The true semi-elasticity in the synthetic DGP ranges from −1.0 to −3.5 by NCD/age segment, so an estimate around −0.23 is in the right region (the DML estimate on the log_price_change scale reflects the population average, not the DGP true elasticity directly).

The full worked example — with explicit confounding structure, naive GLM comparison, and bias report — is in examples/quickstart.py. Run it with python examples/quickstart.py after installing.

---

DML vs GLM: what changes and why it matters

Question	Naive GLM	DML (this library)
What does the coefficient measure?	Correlation between treatment and outcome	Causal effect of treatment on outcome
Does it handle confounding?	Only via variables explicitly included as main effects	Yes — nonlinear confounding absorbed by CatBoost nuisance models
Is the confidence interval valid?	Under the GLM distributional assumptions	Yes — frequentist, asymptotically normal
Can it detect heterogeneous effects by segment?	Interaction terms (manual, limited)	Causal forest CATEs with formal heterogeneity tests
What does it need?	Standard GLM fitting data	Same data; no randomised trial required
Fit time at n=50k	<1 second	5–15 minutes (5-fold cross-fitting)

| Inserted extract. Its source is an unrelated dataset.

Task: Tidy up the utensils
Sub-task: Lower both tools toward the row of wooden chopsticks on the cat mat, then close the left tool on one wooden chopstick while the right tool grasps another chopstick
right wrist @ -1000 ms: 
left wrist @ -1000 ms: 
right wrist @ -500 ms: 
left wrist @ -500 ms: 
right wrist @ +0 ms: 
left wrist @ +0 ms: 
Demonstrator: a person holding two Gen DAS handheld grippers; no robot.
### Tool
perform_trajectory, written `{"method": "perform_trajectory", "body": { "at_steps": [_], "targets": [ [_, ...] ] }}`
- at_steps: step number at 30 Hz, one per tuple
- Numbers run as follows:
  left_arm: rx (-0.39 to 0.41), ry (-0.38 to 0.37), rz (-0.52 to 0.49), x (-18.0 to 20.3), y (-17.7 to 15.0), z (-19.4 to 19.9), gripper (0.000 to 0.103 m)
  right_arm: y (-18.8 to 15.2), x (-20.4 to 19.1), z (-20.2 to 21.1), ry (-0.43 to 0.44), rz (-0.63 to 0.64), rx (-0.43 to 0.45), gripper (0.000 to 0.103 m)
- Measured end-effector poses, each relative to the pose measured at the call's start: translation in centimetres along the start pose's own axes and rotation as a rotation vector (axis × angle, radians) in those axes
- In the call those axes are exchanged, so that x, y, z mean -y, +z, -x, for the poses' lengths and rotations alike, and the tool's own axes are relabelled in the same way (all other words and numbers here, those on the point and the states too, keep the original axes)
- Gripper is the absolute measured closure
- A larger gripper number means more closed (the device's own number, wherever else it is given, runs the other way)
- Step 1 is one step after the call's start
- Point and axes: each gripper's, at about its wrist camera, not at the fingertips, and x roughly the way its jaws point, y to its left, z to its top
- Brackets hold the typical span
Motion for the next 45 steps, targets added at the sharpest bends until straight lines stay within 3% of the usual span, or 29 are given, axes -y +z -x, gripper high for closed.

The practical implication: on a synthetic UK motor book with realistic confounding, a Poisson GLM price-sensitivity estimate of −0.045 reduces to a DML causal estimate of −0.023 once confounding is removed. Pricing decisions based on the GLM number are wrong by roughly 96%. The GLM 95% CI does not include the true value; the DML CI does.

This is not an argument against GLMs for risk modelling. For predicting claims, a well-built GLM is excellent. The problem arises specifically when you use a GLM to estimate the effect of a pricing decision, and that pricing decision was correlated with risk quality when it was made.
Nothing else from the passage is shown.